When you reproduce the data, keep every word exactly as it stands and leave the pictures out.

DATASET CONTENT —
::::

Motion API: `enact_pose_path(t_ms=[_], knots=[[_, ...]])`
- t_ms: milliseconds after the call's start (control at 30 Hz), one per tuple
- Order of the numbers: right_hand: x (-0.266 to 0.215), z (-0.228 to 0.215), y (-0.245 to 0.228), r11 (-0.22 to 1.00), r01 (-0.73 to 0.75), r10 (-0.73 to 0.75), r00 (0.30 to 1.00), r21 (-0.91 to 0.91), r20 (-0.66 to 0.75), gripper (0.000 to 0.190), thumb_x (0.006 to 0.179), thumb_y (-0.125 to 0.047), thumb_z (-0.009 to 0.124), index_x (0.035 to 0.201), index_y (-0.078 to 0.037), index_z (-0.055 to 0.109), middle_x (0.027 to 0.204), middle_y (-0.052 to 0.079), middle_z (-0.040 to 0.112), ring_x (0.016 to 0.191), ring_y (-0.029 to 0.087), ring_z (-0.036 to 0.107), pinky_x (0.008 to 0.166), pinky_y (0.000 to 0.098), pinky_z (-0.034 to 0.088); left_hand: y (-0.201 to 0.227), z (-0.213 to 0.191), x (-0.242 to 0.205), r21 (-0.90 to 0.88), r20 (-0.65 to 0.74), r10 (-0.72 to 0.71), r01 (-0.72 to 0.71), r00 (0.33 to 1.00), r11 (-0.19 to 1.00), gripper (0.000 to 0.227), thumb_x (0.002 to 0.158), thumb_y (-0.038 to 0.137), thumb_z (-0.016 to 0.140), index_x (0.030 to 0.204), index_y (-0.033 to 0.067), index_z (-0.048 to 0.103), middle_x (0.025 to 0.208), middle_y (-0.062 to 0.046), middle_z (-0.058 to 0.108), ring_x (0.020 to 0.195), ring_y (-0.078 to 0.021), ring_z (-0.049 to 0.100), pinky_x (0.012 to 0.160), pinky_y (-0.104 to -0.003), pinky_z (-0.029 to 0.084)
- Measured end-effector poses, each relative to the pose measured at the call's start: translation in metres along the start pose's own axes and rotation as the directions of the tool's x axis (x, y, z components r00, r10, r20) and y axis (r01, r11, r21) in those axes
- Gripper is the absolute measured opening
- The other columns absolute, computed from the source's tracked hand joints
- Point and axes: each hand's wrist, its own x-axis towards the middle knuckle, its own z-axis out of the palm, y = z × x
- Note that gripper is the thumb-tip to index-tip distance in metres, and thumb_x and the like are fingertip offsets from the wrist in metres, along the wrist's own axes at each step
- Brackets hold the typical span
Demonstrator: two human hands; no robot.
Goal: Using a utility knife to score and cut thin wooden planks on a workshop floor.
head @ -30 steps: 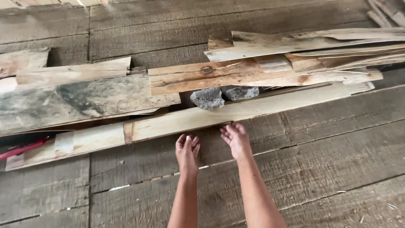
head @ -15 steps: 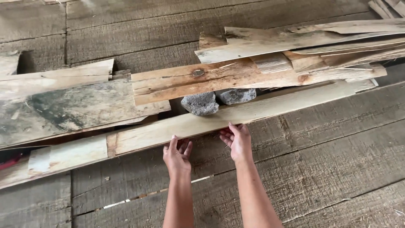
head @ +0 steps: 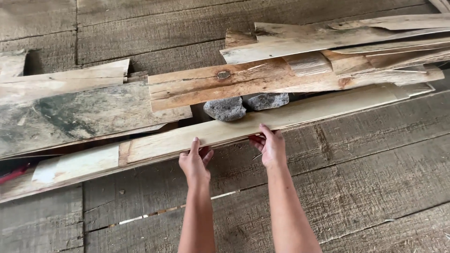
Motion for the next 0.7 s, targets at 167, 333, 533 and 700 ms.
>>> enact_pose_path(t_ms=[167, 333, 533, 700], knots=[[-0.015, 0.004, -0.007, 0.990, 0.145, -0.144, 0.985, -0.001, -0.100, 0.045, 0.086, -0.020, 0.079, 0.119, -0.005, 0.053, 0.096, 0.017, 0.062, 0.070, 0.036, 0.074, 0.062, 0.0482, 0.069, 0.006, 0.002, -0.018, -0.032, 0.017, 0.035, -0.035, 0.999, 0.999, 0.049, 0.083, 0.020, 0.082, 0.107, -0.0102, 0.051, 0.085, -0.021, 0.062, 0.070, -0.0331, 0.073, 0.061, -0.044, 0.068], [-0.063, 0.009, -0.044, 1.000, 0.000, 0.004, 0.970, 0.017, -0.244, 0.064, 0.089, -0.026, 0.073, 0.142, -0.008, 0.043, 0.111, 0.014, 0.059, 0.087, 0.027, 0.063, 0.069, 0.0375, 0.057, 0.010, -0.025, -0.053, 0.045, 0.075, -0.014, 0.011, 0.997, 0.999, 0.025, 0.094, 0.010, 0.071, 0.090, -0.0148, 0.070, 0.094, -0.023, 0.071, 0.081, -0.0308, 0.070, 0.070, -0.037, 0.066], [-0.093, -0.016, -0.080, 0.991, 0.058, -0.026, 0.966, 0.117, -0.258, 0.055, 0.091, -0.012, 0.062, 0.145, -0.017, 0.051, 0.132, 0.012, 0.065, 0.118, 0.034, 0.063, 0.093, 0.0473, 0.055, -0.085, -0.150, -0.033, 0.633, 0.654, 0.443, -0.764, 0.613, 0.124, 0.054, 0.096, 0.002, 0.058, 0.149, 0.0095, 0.051, 0.106, 0.009, 0.084, 0.080, -0.0115, 0.051, 0.085, -0.033, 0.030], [-0.152, -0.027, -0.064, 0.996, -0.083, 0.088, 0.968, 0.030, -0.236, 0.073, 0.085, -0.019, 0.064, 0.151, -0.007, 0.036, 0.146, 0.017, 0.054, 0.132, 0.033, 0.053, 0.110, 0.0456, 0.046, -0.067, -0.187, -0.038, 0.392, 0.264, 0.545, -0.605, 0.796, 0.693, 0.036, 0.085, 0.001, 0.067, 0.120, -0.0022, 0.057, 0.104, -0.010, 0.075, 0.083, -0.0176, 0.063, 0.077, -0.045, 0.048]])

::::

ANSWER FOR THE TASK —
Motion API: `enact_pose_path(t_ms=[_], knots=[[_, ...]])`
- t_ms: milliseconds after the call's start (control at 30 Hz), one per tuple
- Order of the numbers: right_hand: x (-0.266 to 0.215), z (-0.228 to 0.215), y (-0.245 to 0.228), r11 (-0.22 to 1.00), r01 (-0.73 to 0.75), r10 (-0.73 to 0.75), r00 (0.30 to 1.00), r21 (-0.91 to 0.91), r20 (-0.66 to 0.75), gripper (0.000 to 0.190), thumb_x (0.006 to 0.179), thumb_y (-0.125 to 0.047), thumb_z (-0.009 to 0.124), index_x (0.035 to 0.201), index_y (-0.078 to 0.037), index_z (-0.055 to 0.109), middle_x (0.027 to 0.204), middle_y (-0.052 to 0.079), middle_z (-0.040 to 0.112), ring_x (0.016 to 0.191), ring_y (-0.029 to 0.087), ring_z (-0.036 to 0.107), pinky_x (0.008 to 0.166), pinky_y (0.000 to 0.098), pinky_z (-0.034 to 0.088); left_hand: y (-0.201 to 0.227), z (-0.213 to 0.191), x (-0.242 to 0.205), r21 (-0.90 to 0.88), r20 (-0.65 to 0.74), r10 (-0.72 to 0.71), r01 (-0.72 to 0.71), r00 (0.33 to 1.00), r11 (-0.19 to 1.00), gripper (0.000 to 0.227), thumb_x (0.002 to 0.158), thumb_y (-0.038 to 0.137), thumb_z (-0.016 to 0.140), index_x (0.030 to 0.204), index_y (-0.033 to 0.067), index_z (-0.048 to 0.103), middle_x (0.025 to 0.208), middle_y (-0.062 to 0.046), middle_z (-0.058 to 0.108), ring_x (0.020 to 0.195), ring_y (-0.078 to 0.021), ring_z (-0.049 to 0.100), pinky_x (0.012 to 0.160), pinky_y (-0.104 to -0.003), pinky_z (-0.029 to 0.084)
- Measured end-effector poses, each relative to the pose measured at the call's start: translation in metres along the start pose's own axes and rotation as the directions of the tool's x axis (x, y, z components r00, r10, r20) and y axis (r01, r11, r21) in those axes
- Gripper is the absolute measured opening
- The other columns absolute, computed from the source's tracked hand joints
- Point and axes: each hand's wrist, its own x-axis towards the middle knuckle, its own z-axis out of the palm, y = z × x
- Note that gripper is the thumb-tip to index-tip distance in metres, and thumb_x and the like are fingertip offsets from the wrist in metres, along the wrist's own axes at each step
- Brackets hold the typical span
Demonstrator: two human hands; no robot.
Goal: Using a utility knife to score and cut thin wooden planks on a workshop floor.
head @ -30 steps: 
head @ -15 steps: 
head @ +0 steps: 
Motion for the next 0.7 s, targets at 167, 333, 533 and 700 ms.
>>> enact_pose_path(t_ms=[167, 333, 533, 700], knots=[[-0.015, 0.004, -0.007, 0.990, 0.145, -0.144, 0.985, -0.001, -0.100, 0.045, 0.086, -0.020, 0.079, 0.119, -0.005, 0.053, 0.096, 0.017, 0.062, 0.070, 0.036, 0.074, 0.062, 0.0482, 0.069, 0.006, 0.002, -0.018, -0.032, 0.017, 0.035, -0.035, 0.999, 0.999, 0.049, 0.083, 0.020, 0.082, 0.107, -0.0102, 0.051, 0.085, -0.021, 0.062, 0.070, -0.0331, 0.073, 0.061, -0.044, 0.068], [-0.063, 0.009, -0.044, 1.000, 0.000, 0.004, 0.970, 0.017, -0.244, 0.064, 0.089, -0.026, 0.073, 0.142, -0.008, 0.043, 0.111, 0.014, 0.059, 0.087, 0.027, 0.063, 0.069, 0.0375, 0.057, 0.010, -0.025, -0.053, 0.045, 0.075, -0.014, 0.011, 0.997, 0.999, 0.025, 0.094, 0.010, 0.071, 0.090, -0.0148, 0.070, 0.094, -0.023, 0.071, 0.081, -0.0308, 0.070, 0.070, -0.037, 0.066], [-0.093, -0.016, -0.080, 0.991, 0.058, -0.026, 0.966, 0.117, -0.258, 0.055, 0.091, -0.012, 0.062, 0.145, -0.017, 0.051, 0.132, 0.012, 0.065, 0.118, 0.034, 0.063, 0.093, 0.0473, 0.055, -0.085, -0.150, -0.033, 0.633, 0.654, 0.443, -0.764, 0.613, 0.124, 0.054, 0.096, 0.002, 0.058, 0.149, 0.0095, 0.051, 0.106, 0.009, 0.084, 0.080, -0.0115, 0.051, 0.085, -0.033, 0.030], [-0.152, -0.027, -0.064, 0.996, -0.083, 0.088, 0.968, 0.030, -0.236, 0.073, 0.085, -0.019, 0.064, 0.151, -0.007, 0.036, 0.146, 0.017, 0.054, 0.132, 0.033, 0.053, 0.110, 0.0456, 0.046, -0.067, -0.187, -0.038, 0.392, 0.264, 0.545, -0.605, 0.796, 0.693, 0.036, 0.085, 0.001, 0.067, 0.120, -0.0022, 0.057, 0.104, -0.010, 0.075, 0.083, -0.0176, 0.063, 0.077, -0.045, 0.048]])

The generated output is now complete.